- _What to do_
In the data below, find the line containing "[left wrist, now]", then set down that line and every later line up to and including the line containing "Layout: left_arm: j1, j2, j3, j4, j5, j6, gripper", exactly.

[Stored data entries]
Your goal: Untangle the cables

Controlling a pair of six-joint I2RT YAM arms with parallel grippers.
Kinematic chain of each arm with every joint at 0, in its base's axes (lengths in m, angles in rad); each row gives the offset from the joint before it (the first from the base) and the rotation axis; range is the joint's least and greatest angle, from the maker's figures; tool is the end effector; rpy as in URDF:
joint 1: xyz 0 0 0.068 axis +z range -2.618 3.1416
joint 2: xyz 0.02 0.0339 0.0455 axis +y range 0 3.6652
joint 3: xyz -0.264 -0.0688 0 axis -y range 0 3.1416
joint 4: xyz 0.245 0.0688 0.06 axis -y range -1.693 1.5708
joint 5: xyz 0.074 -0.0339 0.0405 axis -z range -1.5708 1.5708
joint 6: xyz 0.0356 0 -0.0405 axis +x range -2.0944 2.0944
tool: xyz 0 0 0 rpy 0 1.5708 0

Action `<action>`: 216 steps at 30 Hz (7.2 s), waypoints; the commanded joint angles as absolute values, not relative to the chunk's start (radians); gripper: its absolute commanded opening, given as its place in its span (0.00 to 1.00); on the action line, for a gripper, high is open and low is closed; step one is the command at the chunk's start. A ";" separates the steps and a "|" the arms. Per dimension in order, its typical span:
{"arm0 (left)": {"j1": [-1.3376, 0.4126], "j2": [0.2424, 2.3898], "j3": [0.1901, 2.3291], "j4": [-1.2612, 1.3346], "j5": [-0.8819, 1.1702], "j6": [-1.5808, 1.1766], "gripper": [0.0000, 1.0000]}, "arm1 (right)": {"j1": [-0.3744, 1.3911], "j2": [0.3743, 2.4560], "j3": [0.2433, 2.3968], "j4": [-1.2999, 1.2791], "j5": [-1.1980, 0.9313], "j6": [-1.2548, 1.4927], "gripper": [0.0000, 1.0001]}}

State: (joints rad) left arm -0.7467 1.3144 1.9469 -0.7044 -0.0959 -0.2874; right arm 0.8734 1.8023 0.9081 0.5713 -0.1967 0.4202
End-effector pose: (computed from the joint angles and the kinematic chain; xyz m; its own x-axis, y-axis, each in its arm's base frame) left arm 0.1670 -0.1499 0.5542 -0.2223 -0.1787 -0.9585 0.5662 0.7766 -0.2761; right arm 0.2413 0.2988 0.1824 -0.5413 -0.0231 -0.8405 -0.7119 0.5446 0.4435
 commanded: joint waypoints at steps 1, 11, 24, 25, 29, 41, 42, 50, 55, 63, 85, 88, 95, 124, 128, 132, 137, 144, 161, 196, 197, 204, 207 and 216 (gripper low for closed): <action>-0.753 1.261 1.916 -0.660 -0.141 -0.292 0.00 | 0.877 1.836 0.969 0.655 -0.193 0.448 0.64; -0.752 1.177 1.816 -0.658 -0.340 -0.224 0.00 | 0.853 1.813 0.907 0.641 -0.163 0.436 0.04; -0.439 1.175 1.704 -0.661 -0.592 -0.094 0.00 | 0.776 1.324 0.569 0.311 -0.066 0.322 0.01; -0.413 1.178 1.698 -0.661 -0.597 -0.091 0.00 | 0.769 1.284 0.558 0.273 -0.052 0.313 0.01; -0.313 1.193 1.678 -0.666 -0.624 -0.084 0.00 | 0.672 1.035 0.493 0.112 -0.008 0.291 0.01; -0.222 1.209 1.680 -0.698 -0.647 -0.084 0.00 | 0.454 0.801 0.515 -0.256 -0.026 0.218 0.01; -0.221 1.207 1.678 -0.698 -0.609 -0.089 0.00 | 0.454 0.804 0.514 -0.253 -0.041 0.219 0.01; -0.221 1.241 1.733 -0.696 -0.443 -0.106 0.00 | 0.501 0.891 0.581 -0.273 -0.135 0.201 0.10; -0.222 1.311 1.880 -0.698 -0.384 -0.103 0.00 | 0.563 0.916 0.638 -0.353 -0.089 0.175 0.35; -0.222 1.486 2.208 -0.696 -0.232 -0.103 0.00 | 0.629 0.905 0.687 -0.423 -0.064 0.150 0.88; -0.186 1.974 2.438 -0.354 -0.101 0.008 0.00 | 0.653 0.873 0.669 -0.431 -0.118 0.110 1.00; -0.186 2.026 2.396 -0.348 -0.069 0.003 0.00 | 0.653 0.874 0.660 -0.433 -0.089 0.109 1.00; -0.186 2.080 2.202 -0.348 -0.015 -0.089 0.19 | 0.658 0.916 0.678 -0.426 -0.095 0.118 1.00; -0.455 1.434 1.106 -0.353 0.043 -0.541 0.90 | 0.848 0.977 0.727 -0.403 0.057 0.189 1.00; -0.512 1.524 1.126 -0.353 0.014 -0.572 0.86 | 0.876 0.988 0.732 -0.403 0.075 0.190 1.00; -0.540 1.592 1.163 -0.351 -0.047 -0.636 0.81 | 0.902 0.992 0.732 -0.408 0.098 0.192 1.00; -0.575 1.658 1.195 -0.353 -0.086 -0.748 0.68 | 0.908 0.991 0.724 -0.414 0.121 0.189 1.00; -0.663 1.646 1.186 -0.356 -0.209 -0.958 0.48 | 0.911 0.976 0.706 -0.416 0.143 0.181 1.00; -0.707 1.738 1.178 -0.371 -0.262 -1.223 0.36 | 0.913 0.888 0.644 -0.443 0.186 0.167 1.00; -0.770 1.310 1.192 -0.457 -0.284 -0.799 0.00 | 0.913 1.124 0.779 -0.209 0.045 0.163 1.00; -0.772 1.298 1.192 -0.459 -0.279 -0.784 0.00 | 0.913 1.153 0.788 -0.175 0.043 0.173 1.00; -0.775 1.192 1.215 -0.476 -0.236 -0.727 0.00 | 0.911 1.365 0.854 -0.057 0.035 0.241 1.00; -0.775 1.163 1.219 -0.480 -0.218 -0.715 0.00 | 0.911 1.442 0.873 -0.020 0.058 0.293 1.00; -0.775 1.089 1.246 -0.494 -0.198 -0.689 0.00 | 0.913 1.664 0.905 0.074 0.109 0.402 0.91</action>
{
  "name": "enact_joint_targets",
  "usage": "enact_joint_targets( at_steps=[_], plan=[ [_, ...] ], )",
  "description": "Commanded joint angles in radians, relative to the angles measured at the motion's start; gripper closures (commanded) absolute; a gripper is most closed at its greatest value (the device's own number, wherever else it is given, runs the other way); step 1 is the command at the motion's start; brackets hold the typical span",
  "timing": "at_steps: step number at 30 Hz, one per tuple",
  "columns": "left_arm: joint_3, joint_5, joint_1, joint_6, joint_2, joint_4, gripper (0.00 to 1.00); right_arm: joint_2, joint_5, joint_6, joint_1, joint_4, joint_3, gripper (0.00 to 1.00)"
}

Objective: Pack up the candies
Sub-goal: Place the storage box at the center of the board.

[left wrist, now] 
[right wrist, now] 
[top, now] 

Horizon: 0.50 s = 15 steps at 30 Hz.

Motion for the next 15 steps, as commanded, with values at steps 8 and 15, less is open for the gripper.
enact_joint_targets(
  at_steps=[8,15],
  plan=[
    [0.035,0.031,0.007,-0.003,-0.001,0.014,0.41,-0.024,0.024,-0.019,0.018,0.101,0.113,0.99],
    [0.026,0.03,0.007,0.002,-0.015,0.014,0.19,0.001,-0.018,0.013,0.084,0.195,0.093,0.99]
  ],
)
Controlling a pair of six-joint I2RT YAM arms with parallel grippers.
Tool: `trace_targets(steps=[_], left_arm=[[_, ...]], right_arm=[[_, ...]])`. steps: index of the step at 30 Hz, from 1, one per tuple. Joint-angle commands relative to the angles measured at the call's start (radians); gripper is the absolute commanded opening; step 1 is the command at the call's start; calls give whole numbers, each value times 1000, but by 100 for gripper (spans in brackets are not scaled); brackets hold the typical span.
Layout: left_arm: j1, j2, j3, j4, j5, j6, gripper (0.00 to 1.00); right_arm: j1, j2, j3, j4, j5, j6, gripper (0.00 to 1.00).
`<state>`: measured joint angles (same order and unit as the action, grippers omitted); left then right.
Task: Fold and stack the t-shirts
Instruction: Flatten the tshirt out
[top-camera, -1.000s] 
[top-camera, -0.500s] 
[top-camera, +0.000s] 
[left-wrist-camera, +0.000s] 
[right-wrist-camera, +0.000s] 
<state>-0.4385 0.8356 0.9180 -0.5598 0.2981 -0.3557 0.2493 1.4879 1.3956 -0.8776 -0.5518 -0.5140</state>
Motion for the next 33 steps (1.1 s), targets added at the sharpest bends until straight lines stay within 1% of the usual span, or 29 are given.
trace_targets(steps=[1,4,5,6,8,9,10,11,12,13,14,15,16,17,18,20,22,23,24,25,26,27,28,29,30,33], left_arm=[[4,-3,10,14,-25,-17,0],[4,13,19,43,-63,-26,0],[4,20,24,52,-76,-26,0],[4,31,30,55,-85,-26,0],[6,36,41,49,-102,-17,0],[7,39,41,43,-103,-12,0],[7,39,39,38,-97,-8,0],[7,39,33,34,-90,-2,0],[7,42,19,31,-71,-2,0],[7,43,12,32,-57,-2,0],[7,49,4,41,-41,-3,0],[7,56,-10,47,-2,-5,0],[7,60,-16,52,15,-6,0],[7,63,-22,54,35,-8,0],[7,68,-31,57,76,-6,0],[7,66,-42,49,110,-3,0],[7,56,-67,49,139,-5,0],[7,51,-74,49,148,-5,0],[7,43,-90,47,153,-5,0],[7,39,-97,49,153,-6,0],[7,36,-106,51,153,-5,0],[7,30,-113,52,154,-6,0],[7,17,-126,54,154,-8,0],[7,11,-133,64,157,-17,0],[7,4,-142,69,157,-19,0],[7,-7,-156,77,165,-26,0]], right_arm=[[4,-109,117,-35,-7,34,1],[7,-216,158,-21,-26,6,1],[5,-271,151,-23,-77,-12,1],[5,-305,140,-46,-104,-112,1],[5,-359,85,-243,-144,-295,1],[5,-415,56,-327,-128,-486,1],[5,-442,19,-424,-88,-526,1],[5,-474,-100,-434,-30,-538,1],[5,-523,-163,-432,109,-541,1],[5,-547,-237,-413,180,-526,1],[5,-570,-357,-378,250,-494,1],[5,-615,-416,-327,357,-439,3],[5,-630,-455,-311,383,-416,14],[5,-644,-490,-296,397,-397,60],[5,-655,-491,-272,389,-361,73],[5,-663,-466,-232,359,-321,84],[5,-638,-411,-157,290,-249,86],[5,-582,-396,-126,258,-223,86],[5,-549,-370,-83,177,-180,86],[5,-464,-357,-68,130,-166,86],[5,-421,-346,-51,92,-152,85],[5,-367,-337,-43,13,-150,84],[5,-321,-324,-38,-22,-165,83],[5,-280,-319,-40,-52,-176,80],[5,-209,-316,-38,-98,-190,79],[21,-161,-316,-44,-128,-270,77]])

- _Answer to this exercise_
[left wrist, now] 
[right wrist, now] 
[top, now] 

Horizon: 0.50 s = 15 steps at 30 Hz.

Motion for the next 15 steps, as commanded, with values at steps 8 and 15, less is open for the gripper.
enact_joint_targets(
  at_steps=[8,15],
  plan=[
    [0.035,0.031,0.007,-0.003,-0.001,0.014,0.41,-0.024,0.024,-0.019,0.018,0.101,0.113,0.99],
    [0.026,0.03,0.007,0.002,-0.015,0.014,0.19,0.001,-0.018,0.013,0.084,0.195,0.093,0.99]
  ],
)
Controlling a pair of six-joint I2RT YAM arms with parallel grippers.
Tool: `trace_targets(steps=[_], left_arm=[[_, ...]], right_arm=[[_, ...]])`. steps: index of the step at 30 Hz, from 1, one per tuple. Joint-angle commands relative to the angles measured at the call's start (radians); gripper is the absolute commanded opening; step 1 is the command at the call's start; calls give whole numbers, each value times 1000, but by 100 for gripper (spans in brackets are not scaled); brackets hold the typical span.
Layout: left_arm: j1, j2, j3, j4, j5, j6, gripper (0.00 to 1.00); right_arm: j1, j2, j3, j4, j5, j6, gripper (0.00 to 1.00).

The response to this exercise is now finished.